PROBLEM DESCRIPTION: From the records below, print exactly the lines starting at the one containing "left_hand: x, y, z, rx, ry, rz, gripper" and ending at the one containing "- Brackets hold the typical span", ends included, and nothing else.

INPUT DATA:
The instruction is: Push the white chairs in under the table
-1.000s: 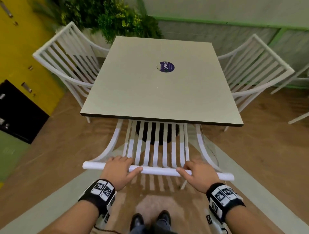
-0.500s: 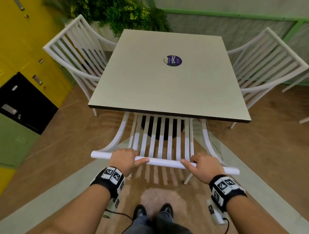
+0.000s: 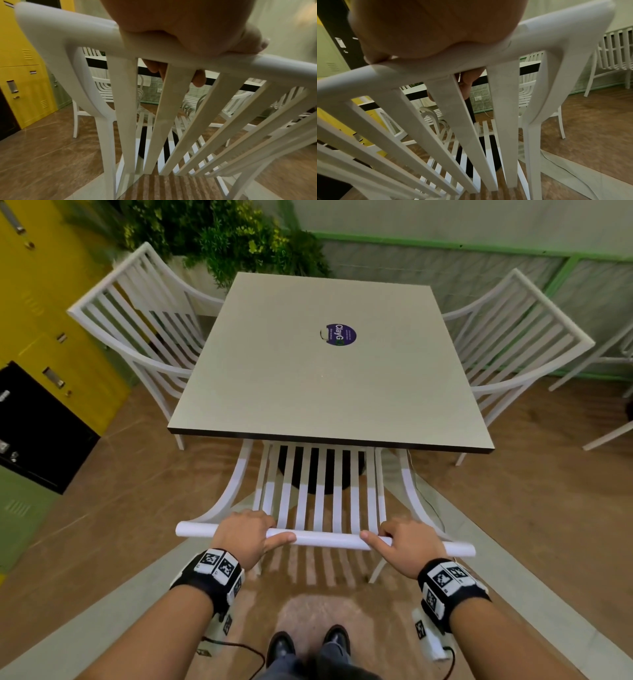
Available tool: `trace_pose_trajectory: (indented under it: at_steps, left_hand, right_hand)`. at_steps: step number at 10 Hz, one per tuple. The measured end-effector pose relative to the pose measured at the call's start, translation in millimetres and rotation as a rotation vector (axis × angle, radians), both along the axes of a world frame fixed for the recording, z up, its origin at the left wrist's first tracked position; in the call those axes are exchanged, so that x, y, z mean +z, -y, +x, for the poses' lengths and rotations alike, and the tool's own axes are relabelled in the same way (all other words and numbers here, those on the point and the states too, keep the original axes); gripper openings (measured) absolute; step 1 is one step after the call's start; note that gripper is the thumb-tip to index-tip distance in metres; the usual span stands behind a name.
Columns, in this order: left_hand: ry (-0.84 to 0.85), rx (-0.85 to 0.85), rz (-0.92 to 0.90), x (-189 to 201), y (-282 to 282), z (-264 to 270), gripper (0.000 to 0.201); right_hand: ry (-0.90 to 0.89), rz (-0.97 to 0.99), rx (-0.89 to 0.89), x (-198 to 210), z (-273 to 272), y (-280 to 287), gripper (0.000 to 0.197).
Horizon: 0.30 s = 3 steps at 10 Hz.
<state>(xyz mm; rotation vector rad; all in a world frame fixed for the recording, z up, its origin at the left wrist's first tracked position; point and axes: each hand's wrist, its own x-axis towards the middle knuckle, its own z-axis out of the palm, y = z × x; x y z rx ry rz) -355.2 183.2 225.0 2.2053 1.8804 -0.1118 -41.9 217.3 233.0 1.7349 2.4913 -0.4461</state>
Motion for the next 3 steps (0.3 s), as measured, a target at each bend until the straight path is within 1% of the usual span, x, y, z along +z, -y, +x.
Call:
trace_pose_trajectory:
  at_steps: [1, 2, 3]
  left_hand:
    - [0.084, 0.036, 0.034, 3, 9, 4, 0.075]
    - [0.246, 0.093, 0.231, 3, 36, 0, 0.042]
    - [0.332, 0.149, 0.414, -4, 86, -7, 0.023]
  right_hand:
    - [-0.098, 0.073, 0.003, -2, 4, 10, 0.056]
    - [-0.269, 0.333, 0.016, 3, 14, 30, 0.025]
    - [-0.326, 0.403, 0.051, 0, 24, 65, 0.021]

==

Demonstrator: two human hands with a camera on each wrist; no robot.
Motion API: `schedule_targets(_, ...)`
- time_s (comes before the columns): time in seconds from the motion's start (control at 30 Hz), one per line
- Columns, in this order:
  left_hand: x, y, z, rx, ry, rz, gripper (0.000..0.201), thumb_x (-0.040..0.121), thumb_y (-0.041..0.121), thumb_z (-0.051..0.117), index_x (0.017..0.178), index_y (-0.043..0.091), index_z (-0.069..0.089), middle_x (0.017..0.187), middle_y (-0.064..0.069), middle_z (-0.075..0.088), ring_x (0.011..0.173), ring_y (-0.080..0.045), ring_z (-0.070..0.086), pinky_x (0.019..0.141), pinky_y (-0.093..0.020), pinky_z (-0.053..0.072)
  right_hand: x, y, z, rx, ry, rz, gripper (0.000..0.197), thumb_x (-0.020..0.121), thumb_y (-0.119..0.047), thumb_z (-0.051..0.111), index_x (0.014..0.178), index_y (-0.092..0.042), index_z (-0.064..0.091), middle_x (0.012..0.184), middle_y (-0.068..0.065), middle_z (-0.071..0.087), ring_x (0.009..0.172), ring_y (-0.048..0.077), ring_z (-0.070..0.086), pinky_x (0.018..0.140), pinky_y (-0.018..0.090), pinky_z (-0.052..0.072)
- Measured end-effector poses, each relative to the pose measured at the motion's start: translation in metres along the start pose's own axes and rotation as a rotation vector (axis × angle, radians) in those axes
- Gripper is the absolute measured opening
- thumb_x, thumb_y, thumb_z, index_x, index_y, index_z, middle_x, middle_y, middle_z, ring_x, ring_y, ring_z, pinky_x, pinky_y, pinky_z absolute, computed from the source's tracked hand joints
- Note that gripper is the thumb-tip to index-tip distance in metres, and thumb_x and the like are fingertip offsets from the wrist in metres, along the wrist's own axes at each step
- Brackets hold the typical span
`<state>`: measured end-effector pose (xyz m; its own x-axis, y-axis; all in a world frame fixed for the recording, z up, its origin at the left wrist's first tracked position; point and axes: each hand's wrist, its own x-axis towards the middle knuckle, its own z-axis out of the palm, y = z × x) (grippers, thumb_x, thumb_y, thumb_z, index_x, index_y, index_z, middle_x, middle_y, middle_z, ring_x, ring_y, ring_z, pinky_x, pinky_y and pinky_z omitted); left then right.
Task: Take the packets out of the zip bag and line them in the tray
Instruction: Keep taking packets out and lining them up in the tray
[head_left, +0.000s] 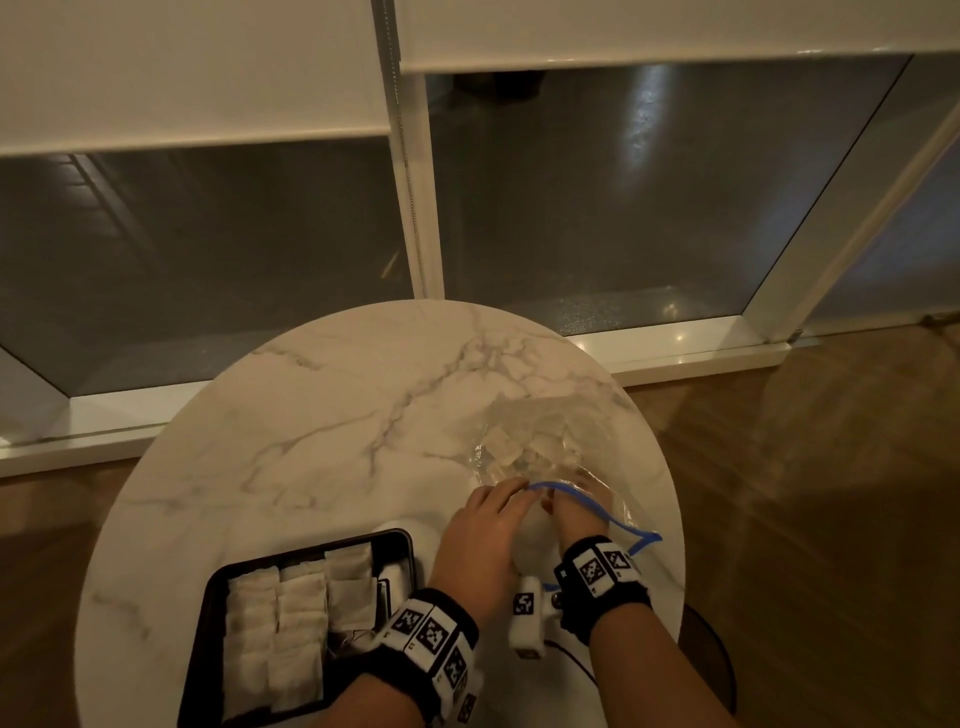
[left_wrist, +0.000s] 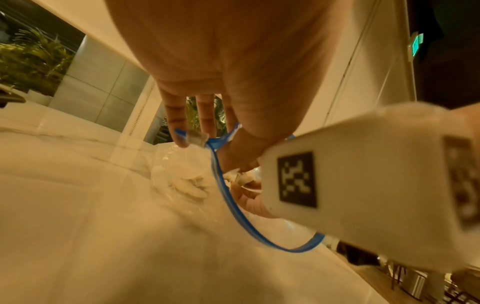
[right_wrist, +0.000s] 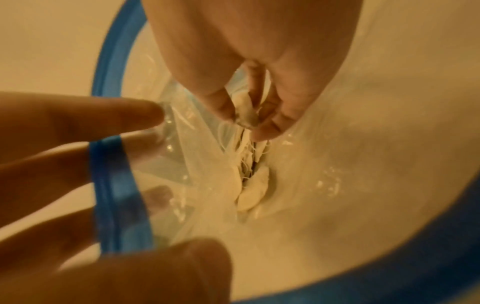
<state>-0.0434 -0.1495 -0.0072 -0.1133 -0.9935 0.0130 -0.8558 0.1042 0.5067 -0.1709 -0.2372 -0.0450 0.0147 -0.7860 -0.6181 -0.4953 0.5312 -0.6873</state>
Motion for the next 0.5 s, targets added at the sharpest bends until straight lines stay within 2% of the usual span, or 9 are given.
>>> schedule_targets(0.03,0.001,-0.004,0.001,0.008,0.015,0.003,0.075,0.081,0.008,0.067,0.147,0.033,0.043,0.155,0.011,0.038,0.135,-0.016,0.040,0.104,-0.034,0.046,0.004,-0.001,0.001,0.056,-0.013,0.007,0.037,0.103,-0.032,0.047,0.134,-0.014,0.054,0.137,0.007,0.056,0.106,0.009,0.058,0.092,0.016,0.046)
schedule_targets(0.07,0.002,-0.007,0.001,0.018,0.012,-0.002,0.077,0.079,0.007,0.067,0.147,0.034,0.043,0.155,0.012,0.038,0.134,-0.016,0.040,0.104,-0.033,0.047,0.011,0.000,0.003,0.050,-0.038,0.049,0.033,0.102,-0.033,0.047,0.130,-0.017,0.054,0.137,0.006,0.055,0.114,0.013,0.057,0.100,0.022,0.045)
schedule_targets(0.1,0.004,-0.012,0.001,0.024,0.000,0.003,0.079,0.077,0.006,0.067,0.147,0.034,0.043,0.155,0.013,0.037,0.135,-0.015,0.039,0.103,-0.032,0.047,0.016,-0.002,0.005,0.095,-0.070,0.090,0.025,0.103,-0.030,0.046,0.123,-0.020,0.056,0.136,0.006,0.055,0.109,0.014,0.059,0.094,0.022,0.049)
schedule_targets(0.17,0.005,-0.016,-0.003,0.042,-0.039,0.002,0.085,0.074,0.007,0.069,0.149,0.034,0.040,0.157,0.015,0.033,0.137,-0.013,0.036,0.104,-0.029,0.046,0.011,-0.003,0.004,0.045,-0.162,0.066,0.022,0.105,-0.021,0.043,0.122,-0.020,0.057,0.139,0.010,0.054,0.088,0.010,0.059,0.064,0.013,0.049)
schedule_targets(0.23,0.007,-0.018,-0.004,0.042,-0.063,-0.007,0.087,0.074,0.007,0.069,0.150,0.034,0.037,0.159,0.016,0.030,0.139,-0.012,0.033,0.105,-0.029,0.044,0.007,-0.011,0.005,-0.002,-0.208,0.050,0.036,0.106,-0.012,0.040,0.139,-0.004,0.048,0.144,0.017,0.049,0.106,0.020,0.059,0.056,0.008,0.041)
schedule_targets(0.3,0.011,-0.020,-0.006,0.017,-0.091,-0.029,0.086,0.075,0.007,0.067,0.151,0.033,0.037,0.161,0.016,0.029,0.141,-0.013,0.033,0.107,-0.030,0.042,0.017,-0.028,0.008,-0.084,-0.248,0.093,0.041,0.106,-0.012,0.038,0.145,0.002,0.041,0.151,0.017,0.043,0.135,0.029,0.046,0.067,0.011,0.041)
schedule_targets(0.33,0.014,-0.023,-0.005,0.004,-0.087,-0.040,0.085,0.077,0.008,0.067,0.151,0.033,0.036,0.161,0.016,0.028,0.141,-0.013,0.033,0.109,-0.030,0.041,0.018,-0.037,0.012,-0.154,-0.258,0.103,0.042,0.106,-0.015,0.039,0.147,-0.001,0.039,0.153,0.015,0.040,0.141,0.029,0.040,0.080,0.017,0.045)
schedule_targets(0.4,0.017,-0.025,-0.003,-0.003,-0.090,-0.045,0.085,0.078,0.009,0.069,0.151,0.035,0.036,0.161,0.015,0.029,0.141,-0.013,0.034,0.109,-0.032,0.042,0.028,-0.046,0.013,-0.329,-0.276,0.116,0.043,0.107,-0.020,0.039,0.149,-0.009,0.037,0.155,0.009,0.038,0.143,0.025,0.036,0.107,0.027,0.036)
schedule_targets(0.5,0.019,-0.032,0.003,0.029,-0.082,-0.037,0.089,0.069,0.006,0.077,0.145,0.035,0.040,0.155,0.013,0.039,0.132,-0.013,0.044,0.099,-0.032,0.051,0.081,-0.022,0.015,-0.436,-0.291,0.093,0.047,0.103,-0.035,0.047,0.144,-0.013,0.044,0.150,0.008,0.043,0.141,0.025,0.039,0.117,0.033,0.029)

THE ANSWER:
  left_hand: x, y, z, rx, ry, rz, gripper (0.000..0.201), thumb_x (-0.040..0.121), thumb_y (-0.041..0.121), thumb_z (-0.051..0.117), index_x (0.017..0.178), index_y (-0.043..0.091), index_z (-0.069..0.089), middle_x (0.017..0.187), middle_y (-0.064..0.069), middle_z (-0.075..0.088), ring_x (0.011..0.173), ring_y (-0.080..0.045), ring_z (-0.070..0.086), pinky_x (0.019..0.141), pinky_y (-0.093..0.020), pinky_z (-0.053..0.072)
  right_hand: x, y, z, rx, ry, rz, gripper (0.000..0.197), thumb_x (-0.020..0.121), thumb_y (-0.119..0.047), thumb_z (-0.051..0.111), index_x (0.014..0.178), index_y (-0.092..0.042), index_z (-0.064..0.091), middle_x (0.012..0.184), middle_y (-0.068..0.065), middle_z (-0.071..0.087), ring_x (0.009..0.172), ring_y (-0.048..0.077), ring_z (-0.070..0.086), pinky_x (0.018..0.140), pinky_y (-0.018..0.090), pinky_z (-0.052..0.072)
- Measured end-effector poses, each relative to the pose measured at the motion's start: translation in metres along the start pose's own axes and rotation as a rotation vector (axis × angle, radians) in those axes
- Gripper is the absolute measured opening
- thumb_x, thumb_y, thumb_z, index_x, index_y, index_z, middle_x, middle_y, middle_z, ring_x, ring_y, ring_z, pinky_x, pinky_y, pinky_z absolute, computed from the source's tracked hand joints
- Note that gripper is the thumb-tip to index-tip distance in metres, and thumb_x and the like are fingertip offsets from the wrist in metres, along the wrist's own axes at each step
- Brackets hold the typical span

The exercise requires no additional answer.